结果:在2023年4月之前,在线数据库中查询了报告SGLT2i治疗HFrEF患者左心结构和功能指标的试验。使用随机效应模型汇总研究数据,以得出加权平均差(WMD)和95%置信区间(CI)。纳入6项试验(n=555)。与对照相比,SGLT2i显著改善左心室舒张末期容积(LVEDV;WMD:-17.07ml[-23.84,-10.31];p<0.001),LVEDV指数(WMD:-5.62ml/m2[-10.28,-0.97];p=0.02),左心室收缩末期容积(LVESV;WMD:-15.63ml[-26.15,-5.12];p=0.004),LVESV指数(WMD:-6.90ml/m2[-10.68,-3.11];p=0.001),左心室射血分数(WMD:2.71%[0.70,4.72];p=0.008),HFrEF患者的左心房容积指数(WMD:-2.19ml/m2[-4.26,-0.11];p=0.04)。SGLT2i的使用与左心室质量指数降低的趋势无关(WMD:-6.25g/m2[-12.79,0.28];p=0.06)。对左心室整体纵向应变无显著影响(WMD:0.21%[-0.25,0.67];p=0.38)。

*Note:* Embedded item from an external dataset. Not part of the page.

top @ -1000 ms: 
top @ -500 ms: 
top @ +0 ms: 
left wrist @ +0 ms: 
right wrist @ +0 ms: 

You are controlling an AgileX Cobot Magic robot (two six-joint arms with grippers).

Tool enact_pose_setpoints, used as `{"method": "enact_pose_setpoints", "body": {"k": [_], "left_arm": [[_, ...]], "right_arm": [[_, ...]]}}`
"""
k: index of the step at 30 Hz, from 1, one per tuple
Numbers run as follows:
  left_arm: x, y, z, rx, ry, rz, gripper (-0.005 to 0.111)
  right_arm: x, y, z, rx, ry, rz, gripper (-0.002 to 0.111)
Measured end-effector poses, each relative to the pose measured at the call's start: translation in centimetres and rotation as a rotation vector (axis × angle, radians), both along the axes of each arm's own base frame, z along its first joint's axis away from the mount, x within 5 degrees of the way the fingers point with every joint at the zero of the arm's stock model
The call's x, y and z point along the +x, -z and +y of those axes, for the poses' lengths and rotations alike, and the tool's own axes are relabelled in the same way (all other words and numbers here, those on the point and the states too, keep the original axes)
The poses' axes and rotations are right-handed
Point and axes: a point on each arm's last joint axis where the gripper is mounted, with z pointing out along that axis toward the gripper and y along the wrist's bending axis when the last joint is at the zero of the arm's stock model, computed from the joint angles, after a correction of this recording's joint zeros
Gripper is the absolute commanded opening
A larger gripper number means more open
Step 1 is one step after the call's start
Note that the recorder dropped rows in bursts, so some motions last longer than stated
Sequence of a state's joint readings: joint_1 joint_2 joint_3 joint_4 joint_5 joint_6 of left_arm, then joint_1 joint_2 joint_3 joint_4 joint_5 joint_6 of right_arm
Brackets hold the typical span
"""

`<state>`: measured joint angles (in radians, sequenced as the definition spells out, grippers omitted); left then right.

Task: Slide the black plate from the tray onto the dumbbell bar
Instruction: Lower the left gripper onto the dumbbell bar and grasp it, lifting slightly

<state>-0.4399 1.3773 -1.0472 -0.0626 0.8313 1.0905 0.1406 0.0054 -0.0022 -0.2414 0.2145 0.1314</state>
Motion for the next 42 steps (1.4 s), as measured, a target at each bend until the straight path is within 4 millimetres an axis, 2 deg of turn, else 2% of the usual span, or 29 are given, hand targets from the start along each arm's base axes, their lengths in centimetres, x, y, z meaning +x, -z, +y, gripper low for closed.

结论:钠-葡萄糖协同转运蛋白2抑制剂可改善HFrEF患者的心脏结构和功能。
结果:在2023年4月之前,在线数据库中查询了报告SGLT2i治疗HFrEF患者左心结构和功能指标的试验。使用随机效应模型汇总研究数据,以得出加权平均差(WMD)和95%置信区间(CI)。纳入6项试验(n=555)。与对照相比,SGLT2i显著改善左心室舒张末期容积(LVEDV;WMD:-17.07ml[-23.84,-10.31];p<0.001),LVEDV指数(WMD:-5.62ml/m2[-10.28,-0.97];p=0.02),左心室收缩末期容积(LVESV;WMD:-15.63ml[-26.15,-5.12];p=0.004),LVESV指数(WMD:-6.90ml/m2[-10.68,-3.11];p=0.001),左心室射血分数(WMD:2.71%[0.70,4.72];p=0.008),HFrEF患者的左心房容积指数(WMD:-2.19ml/m2[-4.26,-0.11];p=0.04)。SGLT2i的使用与左心室质量指数降低的趋势无关(WMD:-6.25g/m2[-12.79,0.28];p=0.06)。对左心室整体纵向应变无显著影响(WMD:0.21%[-0.25,0.67];p=0.38)。
结论:钠-葡萄糖协同转运蛋白2抑制剂可改善HFrEF患者的心脏结构和功能。